Style points count for very little in Major League Soccer. Sure, soccer purists enjoy watching a possession game, one chock full of technical expertise and pinpoint passing. But in MLS? That is not necessarily the recipe for success.
Take the last two San Jose Earthquakes home games: a 1-1 draw against D.C. United and a 2-0 win over the New York Red Bulls. Which one was three-times as enjoyable to watch, and which one was worth three-times as many points in the standings.
Against DCU, the Quakes dominated possession 56.8% to 43.2%. They batted the ball around effortlessly on defense and sent attacking forays into their opponent's third time and time again. 27 crosses into the area were a result of all that possession, yet San Jose managed to net only one of those opportunities. Pretty soccer at times, but just a single point in the Western Conference table.
Compare that to Wednesday's match against the depleted Red Bulls, a team that has not scored a lot this year, but does have a solid reputation for controlling the ball. Against the Quakes at Avaya Stadium, New York held a possession advantage of 58.1% to 41.9% -- more than flipped from the DCU game -- yet lost its fifth game of 2016, all by shutout. Meanwhile, the Quakes weathered the Red Bull storm and capitalized on the chances they had. Pragmatic soccer at times, but a ripe reward for their efforts.
"New York does a great job of pressing and I think they made it very difficult for us," said Chris Wondolowski. "I think we started to make better decisions and it was a gritty game. You look at the DC game, I thought we played prettier and got a tie, but I'll take these games and three points all day."
Wondolowski scored the capper on the evening, heading home a pinpoint cross from Shea Salinas to take his season total to 5 -- tops in MLS -- and career mark to 114 goals -- level with Ante Razov for fourth all-time in league history. Fatai Alashe, scoring his first goal of 2016, lit up the scoreboard in the first half, seeing his deflected shot from outside the area slip by Red Bulls' goalkeeper Luis Robles.
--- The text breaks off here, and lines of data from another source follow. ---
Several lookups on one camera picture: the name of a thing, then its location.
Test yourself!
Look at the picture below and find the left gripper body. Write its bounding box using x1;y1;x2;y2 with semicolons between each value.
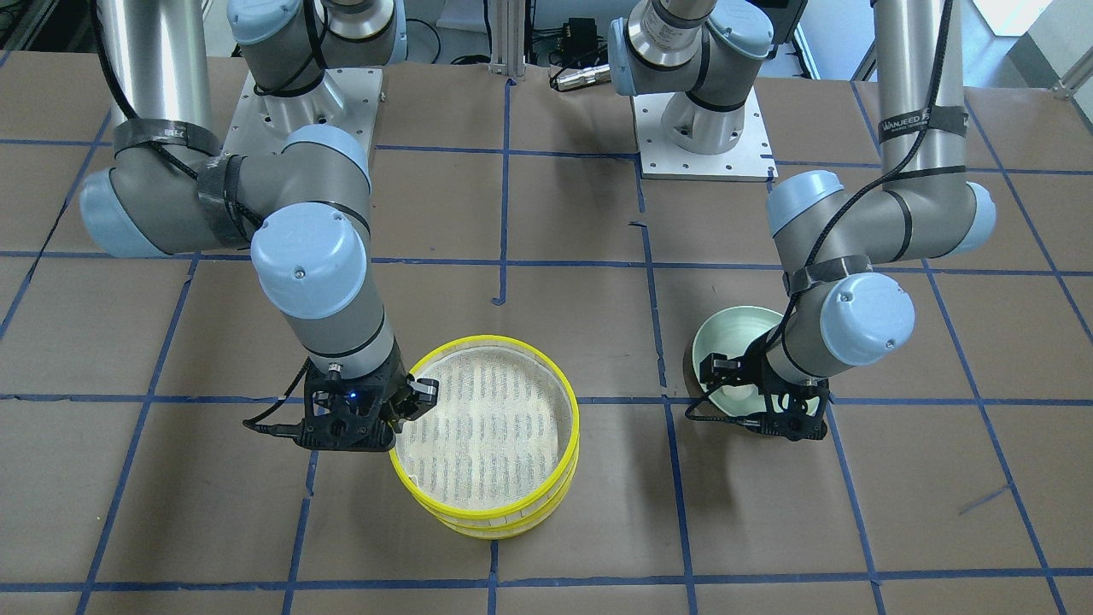
748;338;830;442

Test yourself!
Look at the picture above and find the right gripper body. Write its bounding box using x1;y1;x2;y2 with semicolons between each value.
296;346;411;452

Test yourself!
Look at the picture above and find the yellow steamer layer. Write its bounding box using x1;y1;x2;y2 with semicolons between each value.
391;450;579;540
391;335;579;518

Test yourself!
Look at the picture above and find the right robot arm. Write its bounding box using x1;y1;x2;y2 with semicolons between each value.
79;1;440;452

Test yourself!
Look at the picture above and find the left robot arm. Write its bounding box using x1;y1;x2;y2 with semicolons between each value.
608;1;997;441

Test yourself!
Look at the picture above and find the light green plate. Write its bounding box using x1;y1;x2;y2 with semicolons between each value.
691;307;797;416

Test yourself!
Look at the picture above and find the silver cylinder connector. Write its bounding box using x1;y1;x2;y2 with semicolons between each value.
549;66;611;92

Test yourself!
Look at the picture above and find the black power adapter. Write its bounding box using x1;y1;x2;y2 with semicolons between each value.
559;17;599;52

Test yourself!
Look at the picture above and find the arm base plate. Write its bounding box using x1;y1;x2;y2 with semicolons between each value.
632;91;778;182
223;67;383;155

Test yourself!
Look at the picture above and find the aluminium frame post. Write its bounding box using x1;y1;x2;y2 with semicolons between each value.
487;0;529;81
"In the back of the net is all that matters," said Alashe. "You can't always score the pretty goals. I don't tend to score the pretty goals, so I'll take the one that I can get for sure."
Gritty and not pretty, according to Wondo. Not how, but how many goals scored, stressed Alashe. These Quakes have quickly committed themselves to earning results in 2016 -- those of the three-point variety. Add in the expertise of David Bingham in goal -- he made five very important saves against the Red Bulls and collected his second shutout of the season -- and San Jose has established its modus operandi to break a three-season postseason drought.
The win against New York also snapped a three game winless streak and propelled the Quakes to fourth place in the West. They now have 11 points in six games: double digits at this point in a season for only the third time since rejoining MLS in 2008. The other two years -- 13 points from six games in 2012 and 12 from 6 in 2010 -- San Jose made the MLS Cup Playoffs. Points in the spring count as much as points in the fall.
Up next for the Earthquakes is a visit to Portland and a Saturday match against the defending MLS Cup champions. The Timbers have struggled to start 2016 -- losing at home Wednesday night to table toppers FC Dallas -- and already count one loss against San Jose. Portland, like New York, likes to possess the ball, so expect San Jose and head coach Dominic Kinnear to employ a similar strategy at Providence Park.
After all, for these Quakes, gritty trumps pretty.